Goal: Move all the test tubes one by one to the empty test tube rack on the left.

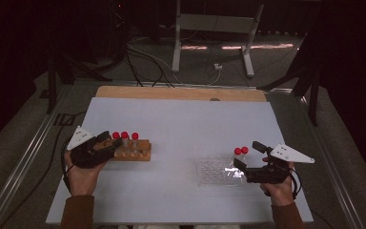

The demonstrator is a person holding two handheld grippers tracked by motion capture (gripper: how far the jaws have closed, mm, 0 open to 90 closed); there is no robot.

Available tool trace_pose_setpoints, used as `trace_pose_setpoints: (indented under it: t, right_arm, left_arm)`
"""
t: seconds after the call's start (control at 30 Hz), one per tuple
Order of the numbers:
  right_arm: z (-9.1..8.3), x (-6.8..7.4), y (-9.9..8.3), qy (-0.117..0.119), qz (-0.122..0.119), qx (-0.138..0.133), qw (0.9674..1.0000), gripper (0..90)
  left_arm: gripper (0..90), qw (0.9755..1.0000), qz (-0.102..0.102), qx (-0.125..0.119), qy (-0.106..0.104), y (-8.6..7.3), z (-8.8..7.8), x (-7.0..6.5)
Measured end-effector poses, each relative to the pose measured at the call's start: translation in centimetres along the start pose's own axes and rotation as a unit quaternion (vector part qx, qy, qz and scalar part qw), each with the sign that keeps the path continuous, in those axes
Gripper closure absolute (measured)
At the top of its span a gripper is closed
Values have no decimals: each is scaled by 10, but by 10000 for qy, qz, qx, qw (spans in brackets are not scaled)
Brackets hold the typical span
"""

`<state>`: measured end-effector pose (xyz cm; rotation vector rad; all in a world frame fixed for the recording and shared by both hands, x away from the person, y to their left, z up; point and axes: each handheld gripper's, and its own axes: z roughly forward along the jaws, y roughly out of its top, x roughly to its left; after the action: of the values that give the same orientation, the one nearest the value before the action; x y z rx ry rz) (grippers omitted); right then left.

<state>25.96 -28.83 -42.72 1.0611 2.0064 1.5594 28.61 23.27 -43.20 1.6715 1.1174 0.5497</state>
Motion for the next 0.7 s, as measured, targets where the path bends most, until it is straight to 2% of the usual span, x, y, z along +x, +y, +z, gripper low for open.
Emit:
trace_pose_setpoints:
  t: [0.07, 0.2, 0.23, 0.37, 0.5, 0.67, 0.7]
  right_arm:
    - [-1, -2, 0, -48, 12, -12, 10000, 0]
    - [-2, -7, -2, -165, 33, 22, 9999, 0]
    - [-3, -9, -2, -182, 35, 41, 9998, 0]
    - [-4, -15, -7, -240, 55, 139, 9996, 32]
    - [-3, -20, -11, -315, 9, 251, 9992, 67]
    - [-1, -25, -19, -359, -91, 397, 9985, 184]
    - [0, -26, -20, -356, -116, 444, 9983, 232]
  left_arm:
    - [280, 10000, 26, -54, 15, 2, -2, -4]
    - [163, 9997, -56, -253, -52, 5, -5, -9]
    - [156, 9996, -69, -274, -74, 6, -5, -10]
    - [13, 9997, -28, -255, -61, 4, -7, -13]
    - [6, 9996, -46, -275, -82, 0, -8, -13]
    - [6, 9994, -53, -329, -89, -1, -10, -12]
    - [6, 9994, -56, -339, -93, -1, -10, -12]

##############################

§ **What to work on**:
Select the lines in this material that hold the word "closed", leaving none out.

§ **Answer box**:
The demonstrator is a person holding two handheld grippers tracked by motion capture (gripper: how far the jaws have closed, mm, 0 open to 90 closed); there is no robot.
At the top of its span a gripper is closed

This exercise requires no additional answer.